__Exercise description__:
In the entries below, find the line containing "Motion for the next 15", then copy it and every later line exactly, ending with the last line.

== == ==

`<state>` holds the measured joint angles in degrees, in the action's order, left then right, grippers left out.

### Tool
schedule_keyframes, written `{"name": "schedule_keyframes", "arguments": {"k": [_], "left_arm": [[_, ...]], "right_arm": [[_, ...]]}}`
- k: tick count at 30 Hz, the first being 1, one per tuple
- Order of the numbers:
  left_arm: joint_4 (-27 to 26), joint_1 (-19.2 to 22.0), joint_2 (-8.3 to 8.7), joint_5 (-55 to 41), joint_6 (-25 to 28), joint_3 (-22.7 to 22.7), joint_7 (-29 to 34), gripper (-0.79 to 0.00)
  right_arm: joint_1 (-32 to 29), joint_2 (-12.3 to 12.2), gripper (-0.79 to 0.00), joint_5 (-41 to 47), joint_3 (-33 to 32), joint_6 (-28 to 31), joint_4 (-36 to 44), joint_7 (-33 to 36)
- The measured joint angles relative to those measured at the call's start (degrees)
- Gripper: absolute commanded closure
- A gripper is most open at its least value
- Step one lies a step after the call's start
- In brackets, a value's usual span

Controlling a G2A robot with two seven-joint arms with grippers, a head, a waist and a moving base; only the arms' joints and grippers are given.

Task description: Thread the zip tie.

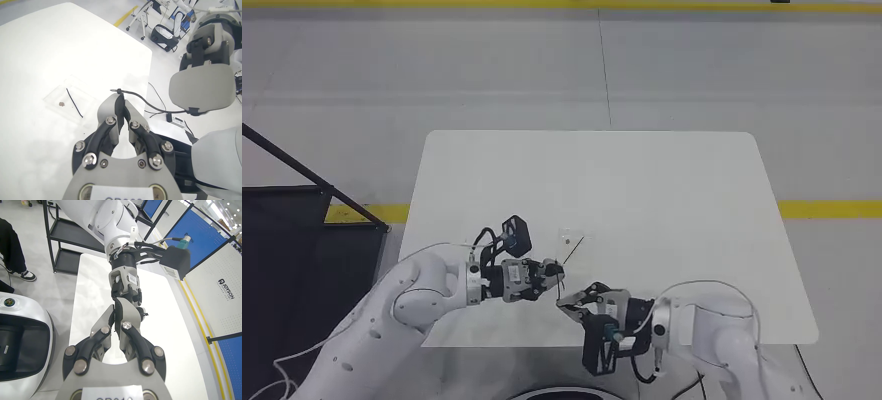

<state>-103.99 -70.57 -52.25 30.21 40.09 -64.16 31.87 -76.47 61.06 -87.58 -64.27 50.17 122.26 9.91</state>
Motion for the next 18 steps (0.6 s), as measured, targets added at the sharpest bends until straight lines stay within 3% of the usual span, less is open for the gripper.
{"name": "schedule_keyframes", "arguments": {"k": [11,18], "left_arm": [[-2.7,-2.8,-0.11,8.6,-2.2,-1.1,-5.7,0.000],[-3.5,-3.5,-0.29,11.1,-3.2,-0.9,-6.7,0.000]], "right_arm": [[-0.3,-0.1,0.000,2.7,-1.1,-3.8,-0.4,-0.8],[-1.8,-0.1,0.000,2.8,-2.6,-8.6,0.1,-5.2]]}}
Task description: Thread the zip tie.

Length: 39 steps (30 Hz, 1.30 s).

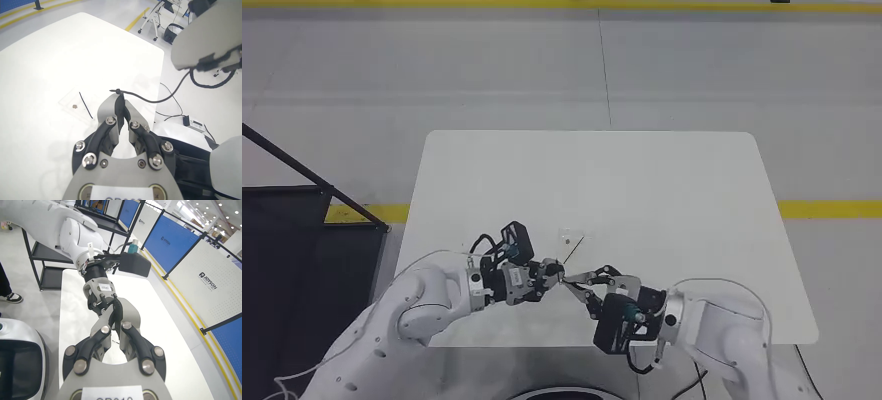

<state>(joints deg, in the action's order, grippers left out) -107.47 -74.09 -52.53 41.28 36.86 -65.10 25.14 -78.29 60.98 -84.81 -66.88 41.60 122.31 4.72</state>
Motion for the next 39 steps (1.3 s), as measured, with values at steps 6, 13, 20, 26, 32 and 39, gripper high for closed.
{"name": "schedule_keyframes", "arguments": {"k": [6,13,20,26,32,39], "left_arm": [[0.1,0.1,-0.17,0.4,-0.1,0.2,-0.3,0.000],[0.4,0.3,-0.33,0.1,0.1,0.2,-0.3,0.000],[0.5,0.1,-0.48,-0.6,-0.4,0.1,-0.5,0.000],[0.7,0.1,-0.59,-1.6,-0.4,-0.1,-0.4,0.000],[1.0,0.3,-0.72,-2.2,-0.6,-0.3,-0.3,0.000],[1.5,0.6,-0.82,-4.5,0.3,-0.4,0.4,0.000]], "right_arm": [[-1.1,-0.1,0.000,-1.8,-0.4,-2.1,0.3,-1.3],[-2.1,0.0,0.000,-3.3,-0.1,-5.3,0.8,-2.7],[-1.5,-0.1,-0.345,-3.3,0.5,-3.3,0.6,-1.7],[-1.5,-0.2,-0.385,-3.1,0.1,-2.4,0.7,-2.8],[-1.8,-0.4,-0.385,-3.5,-0.2,-1.4,0.8,-3.8],[-2.3,-0.6,-0.366,-5.4,-0.5,-1.8,1.2,-3.2]]}}
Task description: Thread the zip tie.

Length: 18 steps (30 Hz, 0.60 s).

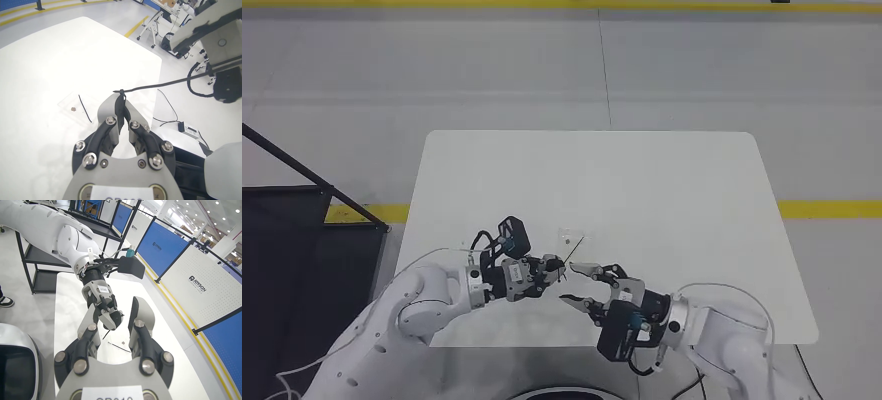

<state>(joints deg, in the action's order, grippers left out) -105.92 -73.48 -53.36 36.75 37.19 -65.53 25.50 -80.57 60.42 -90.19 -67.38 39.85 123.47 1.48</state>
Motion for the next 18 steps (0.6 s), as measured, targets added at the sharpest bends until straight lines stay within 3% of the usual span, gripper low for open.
{"name": "schedule_keyframes", "arguments": {"k": [18], "left_arm": [[-0.3,0.0,-0.02,-0.7,0.7,-0.2,2.8,0.000]], "right_arm": [[1.9,0.8,-0.268,-3.3,4.6,-4.8,0.3,6.4]]}}
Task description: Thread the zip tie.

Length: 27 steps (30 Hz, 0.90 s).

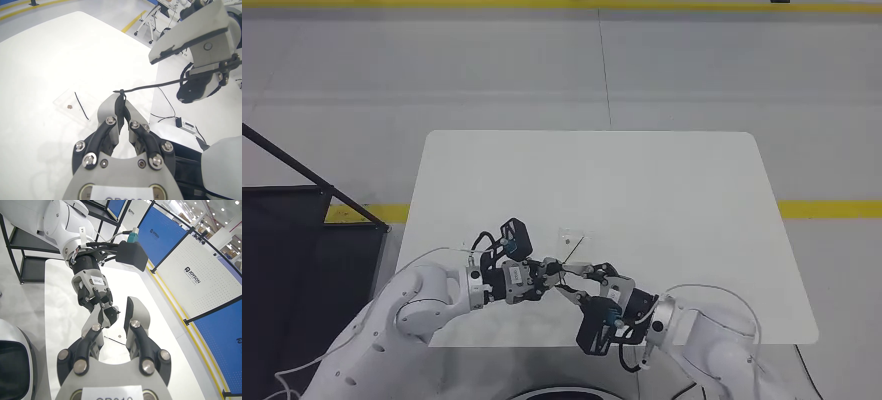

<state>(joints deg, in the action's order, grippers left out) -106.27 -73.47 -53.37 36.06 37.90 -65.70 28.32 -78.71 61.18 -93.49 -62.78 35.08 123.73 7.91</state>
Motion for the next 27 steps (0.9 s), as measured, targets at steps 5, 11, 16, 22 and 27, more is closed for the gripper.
{"name": "schedule_keyframes", "arguments": {"k": [5,11,16,22,27], "left_arm": [[0.1,0.1,-0.07,0.1,0.1,0.1,0.0,0.000],[0.1,0.3,-0.15,0.2,0.0,0.2,0.3,0.000],[0.1,0.3,-0.21,0.4,0.0,0.3,0.3,0.000],[-0.1,0.2,-0.26,0.8,0.2,0.3,0.4,0.000],[-0.4,0.1,-0.28,1.1,0.3,0.4,0.4,0.000]], "right_arm": [[0.5,0.1,-0.231,0.0,0.6,0.2,-0.1,0.8],[1.2,0.3,-0.123,0.0,1.2,0.5,-0.6,1.3],[1.6,0.4,-0.049,0.2,1.5,0.5,-0.8,1.8],[1.9,0.4,0.000,0.3,1.6,0.8,-0.9,2.1],[2.0,0.5,0.000,-0.1,1.8,0.4,-0.9,2.7]]}}
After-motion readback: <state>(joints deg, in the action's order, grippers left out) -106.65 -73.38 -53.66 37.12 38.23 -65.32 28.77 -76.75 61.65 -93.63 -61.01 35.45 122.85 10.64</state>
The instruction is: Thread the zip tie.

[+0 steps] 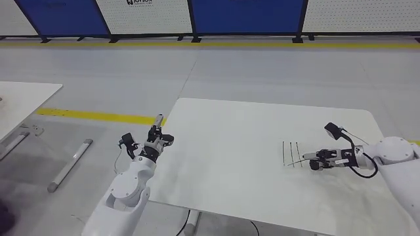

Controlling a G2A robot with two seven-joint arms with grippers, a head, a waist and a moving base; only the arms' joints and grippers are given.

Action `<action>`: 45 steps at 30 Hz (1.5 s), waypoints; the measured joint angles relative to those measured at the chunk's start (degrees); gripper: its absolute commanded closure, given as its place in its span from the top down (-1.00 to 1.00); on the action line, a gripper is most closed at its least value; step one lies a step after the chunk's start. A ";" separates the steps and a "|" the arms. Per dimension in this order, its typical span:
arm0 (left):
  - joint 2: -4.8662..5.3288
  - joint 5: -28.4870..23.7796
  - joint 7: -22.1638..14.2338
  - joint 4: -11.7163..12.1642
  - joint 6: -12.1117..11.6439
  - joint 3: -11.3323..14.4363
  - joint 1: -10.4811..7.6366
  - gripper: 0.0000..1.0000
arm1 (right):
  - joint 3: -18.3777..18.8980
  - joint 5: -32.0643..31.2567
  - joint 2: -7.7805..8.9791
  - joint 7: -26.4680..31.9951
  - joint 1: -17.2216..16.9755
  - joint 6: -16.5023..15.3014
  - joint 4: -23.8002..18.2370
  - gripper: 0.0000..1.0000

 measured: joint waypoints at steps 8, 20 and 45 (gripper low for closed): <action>0.00 0.00 0.00 0.00 0.00 0.00 0.00 1.00 | 0.52 0.10 -0.68 0.40 0.54 0.00 2.36 -0.40; 0.00 0.00 0.00 0.00 0.00 0.00 0.00 1.00 | 1.46 0.42 -1.57 1.76 1.37 0.00 5.74 -0.36; 0.00 0.00 0.00 0.00 0.00 0.00 0.00 1.00 | 0.59 1.53 -3.84 1.76 3.34 0.02 12.06 -0.72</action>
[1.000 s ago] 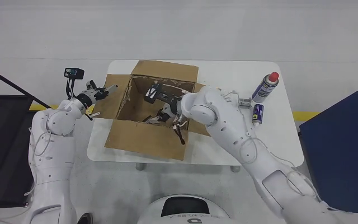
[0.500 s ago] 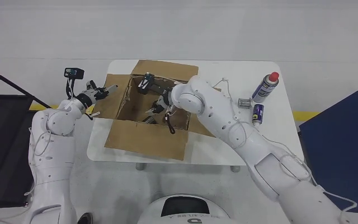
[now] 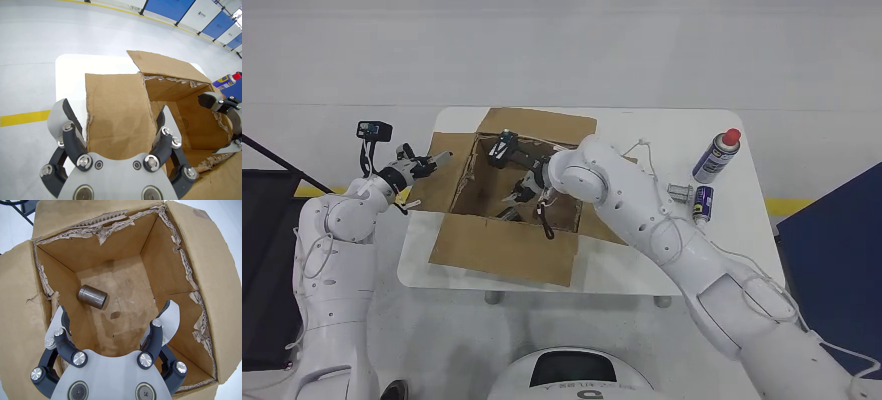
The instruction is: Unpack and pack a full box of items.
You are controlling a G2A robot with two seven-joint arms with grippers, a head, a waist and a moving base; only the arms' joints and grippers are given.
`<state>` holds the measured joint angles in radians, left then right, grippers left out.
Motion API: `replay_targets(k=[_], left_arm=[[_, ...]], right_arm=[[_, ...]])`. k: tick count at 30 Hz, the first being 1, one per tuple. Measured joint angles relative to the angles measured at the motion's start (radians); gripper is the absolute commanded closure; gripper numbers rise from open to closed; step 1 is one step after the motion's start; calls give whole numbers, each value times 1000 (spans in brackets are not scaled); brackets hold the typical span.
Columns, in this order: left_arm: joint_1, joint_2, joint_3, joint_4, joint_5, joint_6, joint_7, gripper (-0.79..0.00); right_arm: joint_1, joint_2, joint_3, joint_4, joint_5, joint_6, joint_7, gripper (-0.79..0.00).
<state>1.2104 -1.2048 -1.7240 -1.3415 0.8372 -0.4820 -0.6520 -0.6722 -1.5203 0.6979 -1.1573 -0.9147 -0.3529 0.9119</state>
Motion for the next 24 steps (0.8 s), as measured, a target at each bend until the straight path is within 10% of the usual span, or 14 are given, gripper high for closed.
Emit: replay_targets(k=[8,24], left_arm=[[0,0,0,0,0,0,0,-785],[0,0,0,0,0,0,0,-785]], right_arm=[[38,-22,-23,105,60,-34,15,-785],[194,-225,-211,624,249,-175,-94,-785]])
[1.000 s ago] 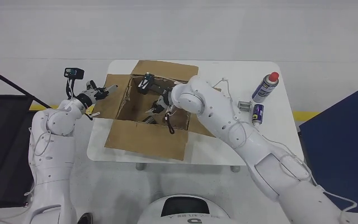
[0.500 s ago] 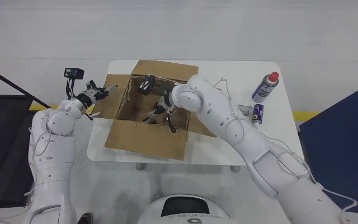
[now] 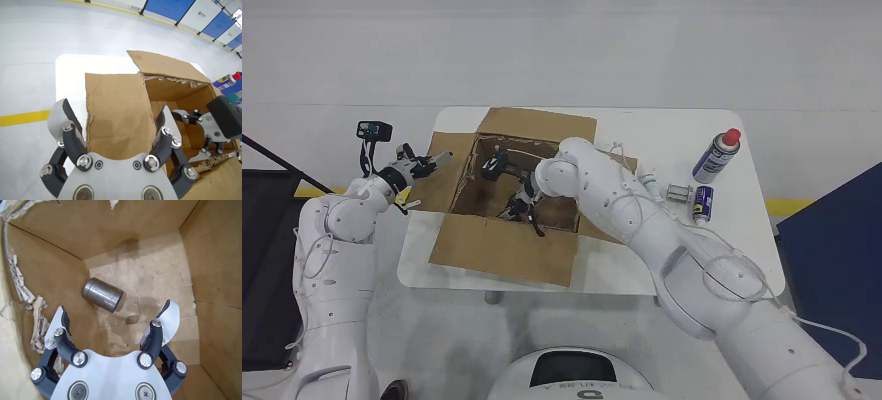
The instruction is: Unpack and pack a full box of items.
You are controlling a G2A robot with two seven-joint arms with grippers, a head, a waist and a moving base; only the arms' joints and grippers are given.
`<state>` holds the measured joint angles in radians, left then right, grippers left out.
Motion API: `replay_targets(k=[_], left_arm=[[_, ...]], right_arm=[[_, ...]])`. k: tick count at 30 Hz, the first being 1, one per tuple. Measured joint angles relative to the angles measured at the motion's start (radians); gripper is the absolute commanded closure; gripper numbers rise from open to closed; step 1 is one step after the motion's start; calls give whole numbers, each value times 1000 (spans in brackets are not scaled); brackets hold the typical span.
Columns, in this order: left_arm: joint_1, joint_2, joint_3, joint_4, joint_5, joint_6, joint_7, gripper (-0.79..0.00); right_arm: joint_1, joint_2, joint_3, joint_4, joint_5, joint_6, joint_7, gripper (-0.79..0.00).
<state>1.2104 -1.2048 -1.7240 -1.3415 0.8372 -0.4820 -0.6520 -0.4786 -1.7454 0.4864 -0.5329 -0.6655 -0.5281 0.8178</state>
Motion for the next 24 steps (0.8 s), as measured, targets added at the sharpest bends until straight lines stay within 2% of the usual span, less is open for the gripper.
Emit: replay_targets(k=[7,12,19,22,24], left_arm=[[0,0,0,0,0,0,0,-785],[0,0,0,0,0,0,0,-785],[0,0,0,0,0,0,0,-785],[0,0,0,0,0,0,0,-785],[0,0,0,0,0,0,0,-785]], right_arm=[[26,-80,-48,139,-5,-44,-42,-757],[43,-121,-66,218,-21,-78,-80,-668],[60,-163,-71,293,-21,-75,-79,-616],[65,-172,-70,312,-20,-70,-73,-643],[65,-172,-70,313,-20,-70,-73,-616]])
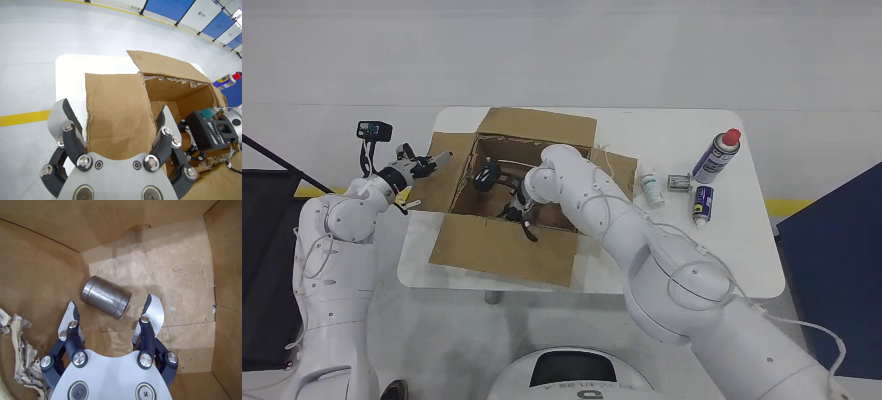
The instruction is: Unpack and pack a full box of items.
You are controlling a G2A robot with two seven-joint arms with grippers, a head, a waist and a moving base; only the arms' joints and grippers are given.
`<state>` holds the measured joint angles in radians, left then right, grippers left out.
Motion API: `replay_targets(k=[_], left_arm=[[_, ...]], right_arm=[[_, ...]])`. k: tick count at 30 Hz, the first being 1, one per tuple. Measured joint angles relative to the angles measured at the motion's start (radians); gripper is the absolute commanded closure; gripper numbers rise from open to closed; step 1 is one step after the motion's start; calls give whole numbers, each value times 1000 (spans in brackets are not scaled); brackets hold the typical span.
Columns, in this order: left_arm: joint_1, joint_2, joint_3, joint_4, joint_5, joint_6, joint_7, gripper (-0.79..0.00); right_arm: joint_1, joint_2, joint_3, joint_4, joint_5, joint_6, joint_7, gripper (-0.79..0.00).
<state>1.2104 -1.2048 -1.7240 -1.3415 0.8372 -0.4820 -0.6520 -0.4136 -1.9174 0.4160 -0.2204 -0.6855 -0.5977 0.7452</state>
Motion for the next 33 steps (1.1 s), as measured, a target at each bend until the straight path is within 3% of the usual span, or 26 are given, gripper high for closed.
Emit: replay_targets(k=[2,4,17,25,33], left_arm=[[0,0,0,0,0,0,0,-785],[0,0,0,0,0,0,0,-785],[0,0,0,0,0,0,0,-785],[0,0,0,0,0,0,0,-785],[0,0,0,0,0,0,0,-785]], right_arm=[[-1,-2,-3,1,-3,3,3,-646],[-3,-13,-12,-1,-20,13,37,-785],[14,-26,-4,2,-5,-31,33,-785],[-24,-8,12,-40,13,-102,44,-785],[-49,6,11,-93,-22,-17,71,-785]])
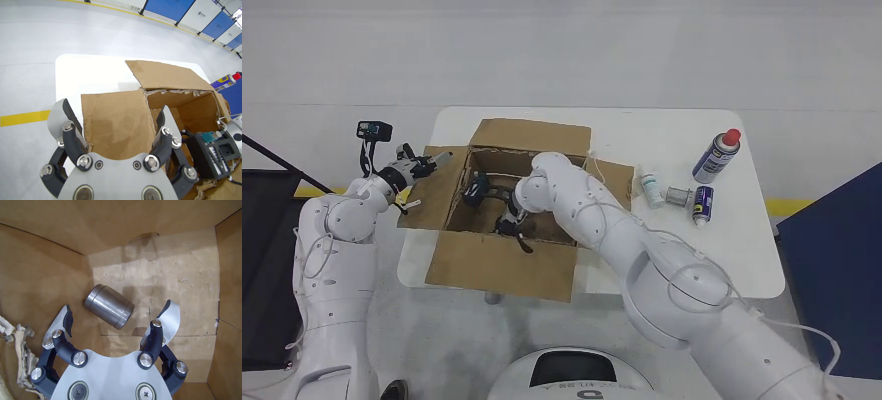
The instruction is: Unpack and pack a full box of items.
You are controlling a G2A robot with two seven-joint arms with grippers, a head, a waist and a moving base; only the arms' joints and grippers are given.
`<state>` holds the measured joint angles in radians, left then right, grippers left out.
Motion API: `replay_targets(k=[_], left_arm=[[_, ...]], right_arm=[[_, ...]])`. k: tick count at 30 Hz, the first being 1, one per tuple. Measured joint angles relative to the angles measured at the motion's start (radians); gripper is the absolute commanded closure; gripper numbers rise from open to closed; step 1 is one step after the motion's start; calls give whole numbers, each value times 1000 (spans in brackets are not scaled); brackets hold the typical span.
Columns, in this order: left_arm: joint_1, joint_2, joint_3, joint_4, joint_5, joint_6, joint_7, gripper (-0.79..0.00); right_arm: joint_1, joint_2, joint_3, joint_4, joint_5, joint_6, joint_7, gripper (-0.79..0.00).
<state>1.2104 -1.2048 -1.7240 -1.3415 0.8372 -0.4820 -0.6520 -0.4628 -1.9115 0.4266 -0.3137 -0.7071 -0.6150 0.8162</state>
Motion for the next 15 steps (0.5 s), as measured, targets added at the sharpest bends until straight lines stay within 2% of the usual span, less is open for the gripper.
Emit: replay_targets(k=[8,11,15], left_arm=[[0,0,0,0,0,0,0,-785],[0,0,0,0,0,0,0,-785],[0,0,0,0,0,0,0,-785]], right_arm=[[-27,-3,-10,-6,-46,123,15,-785],[-30,-5,-9,-2,-49,131,21,-711],[-32,-11,-11,2,-66,174,15,-385]])
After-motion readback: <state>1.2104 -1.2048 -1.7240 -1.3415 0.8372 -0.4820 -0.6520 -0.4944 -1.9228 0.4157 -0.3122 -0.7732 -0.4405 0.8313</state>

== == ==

__Task response__:
Motion for the next 15 steps (0.5 s), as measured, targets added at the sharpest bends until straight lines stay within 2% of the usual span, less is open for the gripper.
Emit: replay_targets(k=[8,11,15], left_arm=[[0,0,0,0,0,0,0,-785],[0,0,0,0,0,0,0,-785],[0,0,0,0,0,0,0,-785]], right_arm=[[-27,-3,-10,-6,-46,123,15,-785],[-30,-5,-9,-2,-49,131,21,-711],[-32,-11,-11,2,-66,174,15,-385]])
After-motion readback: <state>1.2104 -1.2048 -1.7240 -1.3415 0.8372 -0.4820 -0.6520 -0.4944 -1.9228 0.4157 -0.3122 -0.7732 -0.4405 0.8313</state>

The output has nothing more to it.